Nessa segunda-feira, 1, durante a rodada que discutiu com a Federação Nacional dos Bancos (Fenaban) “Saúde e Condições de Trabalho”, os representantes do Comando Nacional dos Bancários foram enfáticos: a maior causa do adoecimento na categoria bancária é a pressão, com assédio moral, por metas abusivas. Foram apresentados aos bancos um farto acervo de dados, comprovando que o adoecimento do bancário e da bancária está diretamente relacionado ao modelo de gestão dos bancos, pautado na pressão por metas cada vez mais abusivas e desumanas. 

Segundo levantamento do Departamento Intersindical de Estatística e Estudos Socioeconômicos (Dieese), nos últimos cinco anos, o número de afastamentos de bancários aumentou 26,2%, enquanto no geral a variação foi de 15,4%. “Apesar dos dados serem incontestáveis, os representantes da Fenaban resistem em relacionar o aumento do adoecimento da categoria, sobretudo das doenças mentais, com esse ambiente tóxico de cobrança por metas que tomou conta dos bancos”, afirma Carlos Pereira de Araújo (Carlão), integrante do Comando e diretor do Sindicato dos Bancários/ES. 

Carlão diz que o argumento dos bancos de tentar desvincular o assédio como principal causa do adoecimento caiu por terra quando o Comando apresentou dados comparativos com outras categorias. “Os bancos defendem que o aumento do adoecimento é um fenômeno da humanidade que não tem relação com as metas abusivas, mas contra fatos não há argumentos. Quando se analisa os dados levantados pelo Dieese, fica evidente que a categoria bancária adoece mais em relação a outras”, aponta.

Saúde é prioridade

Saúde e as condições de trabalho são sempre apontados como uma das maiores preocupações dos bancários. “Nos congressos, nas plenárias e mesmo nas conversas tête-à-tête com o bancário, esse é um tema recorrente”. Carlão diz que a ganância sem fim dos bancos por lucros cada vez maiores tem intensificado essa cobrança por metas nos últimos anos. “Essa pressão cria um clima de competitividade insano na busca por metas. O resultado, não podia ser diferente, é o adoecimento em massa”. 

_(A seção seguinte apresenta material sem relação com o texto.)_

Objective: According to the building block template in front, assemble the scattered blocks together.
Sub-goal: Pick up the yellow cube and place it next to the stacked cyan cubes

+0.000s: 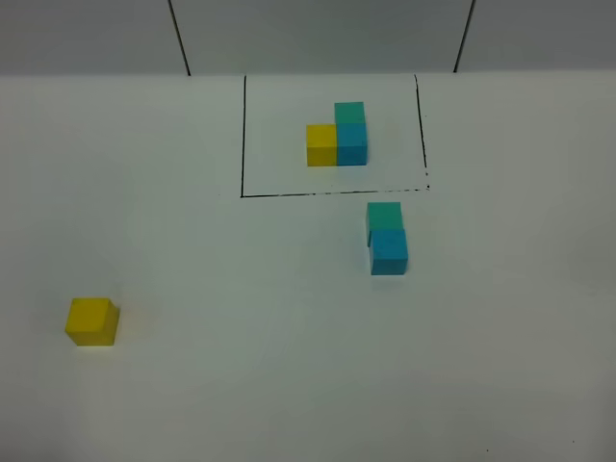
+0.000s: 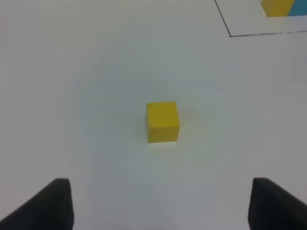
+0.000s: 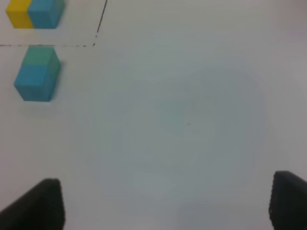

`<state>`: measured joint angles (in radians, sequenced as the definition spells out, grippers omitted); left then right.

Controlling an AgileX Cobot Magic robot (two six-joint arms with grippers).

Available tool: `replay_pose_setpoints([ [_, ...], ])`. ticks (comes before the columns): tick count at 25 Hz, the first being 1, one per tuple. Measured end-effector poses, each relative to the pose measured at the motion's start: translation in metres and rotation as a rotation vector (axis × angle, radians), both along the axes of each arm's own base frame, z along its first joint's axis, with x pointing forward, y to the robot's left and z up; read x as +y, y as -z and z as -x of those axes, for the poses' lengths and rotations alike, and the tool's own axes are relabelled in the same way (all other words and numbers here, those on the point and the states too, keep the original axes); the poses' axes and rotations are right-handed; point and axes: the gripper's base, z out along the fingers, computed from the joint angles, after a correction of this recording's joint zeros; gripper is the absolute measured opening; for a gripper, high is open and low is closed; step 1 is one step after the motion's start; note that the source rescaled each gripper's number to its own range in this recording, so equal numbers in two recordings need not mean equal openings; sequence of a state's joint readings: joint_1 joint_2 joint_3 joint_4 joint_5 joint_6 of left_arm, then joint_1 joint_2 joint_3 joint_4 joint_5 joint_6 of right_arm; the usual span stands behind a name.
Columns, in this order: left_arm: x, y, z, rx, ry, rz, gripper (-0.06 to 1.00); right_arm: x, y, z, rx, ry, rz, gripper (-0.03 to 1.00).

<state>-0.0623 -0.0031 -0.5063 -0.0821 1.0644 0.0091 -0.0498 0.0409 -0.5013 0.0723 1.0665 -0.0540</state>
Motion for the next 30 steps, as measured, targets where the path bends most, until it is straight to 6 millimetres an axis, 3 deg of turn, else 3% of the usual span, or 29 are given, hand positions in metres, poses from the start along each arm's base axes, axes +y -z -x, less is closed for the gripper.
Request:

Ele acrescenta ainda que as Lesões por Esforços Repetitivos (LER) e os Distúrbios Osteomusculares Relacionados ao Trabalho (Dort), doenças que mais acometiam a categoria, deram lugar a doenças como depressão, ansiedade, síndrome de burnout, síndrome do pânico, entre outras. 

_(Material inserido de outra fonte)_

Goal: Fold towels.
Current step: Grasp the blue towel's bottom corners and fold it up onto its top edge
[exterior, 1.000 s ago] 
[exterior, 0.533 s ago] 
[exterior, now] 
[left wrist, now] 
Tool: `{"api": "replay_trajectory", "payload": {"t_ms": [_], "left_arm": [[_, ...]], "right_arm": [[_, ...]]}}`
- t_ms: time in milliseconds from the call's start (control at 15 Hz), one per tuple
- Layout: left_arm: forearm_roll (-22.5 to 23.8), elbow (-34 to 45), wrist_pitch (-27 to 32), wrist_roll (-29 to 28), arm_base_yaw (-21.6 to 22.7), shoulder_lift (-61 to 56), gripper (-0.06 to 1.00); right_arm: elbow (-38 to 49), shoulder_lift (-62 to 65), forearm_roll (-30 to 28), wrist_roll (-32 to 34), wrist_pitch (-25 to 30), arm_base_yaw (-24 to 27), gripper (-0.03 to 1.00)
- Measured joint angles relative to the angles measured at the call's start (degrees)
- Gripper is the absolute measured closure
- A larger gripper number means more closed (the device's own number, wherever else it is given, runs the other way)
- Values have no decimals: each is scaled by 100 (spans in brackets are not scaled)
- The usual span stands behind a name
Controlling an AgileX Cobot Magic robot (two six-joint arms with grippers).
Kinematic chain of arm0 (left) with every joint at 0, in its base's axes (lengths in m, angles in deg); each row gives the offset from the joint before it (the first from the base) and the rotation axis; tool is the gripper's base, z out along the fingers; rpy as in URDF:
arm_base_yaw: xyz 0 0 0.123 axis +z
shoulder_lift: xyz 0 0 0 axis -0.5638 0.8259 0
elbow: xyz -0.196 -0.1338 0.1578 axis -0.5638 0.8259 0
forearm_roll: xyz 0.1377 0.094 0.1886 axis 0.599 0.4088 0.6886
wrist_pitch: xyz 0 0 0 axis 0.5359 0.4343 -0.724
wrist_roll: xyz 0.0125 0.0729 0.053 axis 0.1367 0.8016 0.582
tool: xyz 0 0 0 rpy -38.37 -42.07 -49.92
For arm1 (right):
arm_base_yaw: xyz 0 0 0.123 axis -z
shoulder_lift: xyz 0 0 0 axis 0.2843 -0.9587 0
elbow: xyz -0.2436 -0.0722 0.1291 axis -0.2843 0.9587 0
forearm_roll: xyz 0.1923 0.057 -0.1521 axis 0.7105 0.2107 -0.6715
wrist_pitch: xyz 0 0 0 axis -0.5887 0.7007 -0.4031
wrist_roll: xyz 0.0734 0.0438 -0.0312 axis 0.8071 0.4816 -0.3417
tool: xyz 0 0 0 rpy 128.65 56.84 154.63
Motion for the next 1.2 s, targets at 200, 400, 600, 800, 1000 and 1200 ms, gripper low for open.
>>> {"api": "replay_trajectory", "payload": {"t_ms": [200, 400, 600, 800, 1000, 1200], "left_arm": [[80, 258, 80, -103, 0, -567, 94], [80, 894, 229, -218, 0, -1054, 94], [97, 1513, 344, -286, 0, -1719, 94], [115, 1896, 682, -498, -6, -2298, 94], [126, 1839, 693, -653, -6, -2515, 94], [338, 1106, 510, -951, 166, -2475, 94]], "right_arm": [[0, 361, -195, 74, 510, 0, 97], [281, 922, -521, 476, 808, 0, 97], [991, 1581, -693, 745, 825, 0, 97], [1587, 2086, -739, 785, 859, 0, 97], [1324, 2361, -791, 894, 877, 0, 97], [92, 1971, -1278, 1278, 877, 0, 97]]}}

O levantamento do Dieese, a partir de dados do INSS, aponta que as doenças mentais e comportamentais representavam 23% dos afastamentos previdenciários da categoria em 2012. Em 2021 o índice passou para 36%. Entre os afastamentos acidentários (B91), o salto foi de 30% em 2012 para 55% em 2021. As doenças nervosas cresceram de 9% para 16%.

O Comando lembrou aos representantes da Fenaban que, recentemente, o Santander foi condenado pela Justiça do Trabalho a pagar R$ 275 milhões de indenização por cobrança de metas abusivas, em uma ação coletiva movida pelo Ministério Público do Trabalho com base em estudos embasados em diversos dados, pesquisas e entrevistas com trabalhadores da categoria. Na decisão, a Justiça proibiu o banco de continuar a exercer as práticas abusivas de imposição de metas.

Também ganhou grande repercussão, no início de julho último, as denúncias de assédio moral e sexual que levaram à queda do ex-presidente da Caixa, Pedro Guimarães.

Tema será retomado

No final, os bancos insistiram que é preciso realizar estudos para se comprovar se de fato o adoecimento mental é consequência da pressão por metas e do assédio moral. Mas, após o Comando apresentar tantas evidências, a Fenaban concordou em analisar as propostas da categoria e agendar uma nova reunião para retomar a discussão.

Próxima reunião

A próxima reunião da Campanha Nacional dos Bancários 2022 com a Fenaban acontece na quarta-feira, 3. A reunião abre as rodadas de negociações das cláusulas econômicas.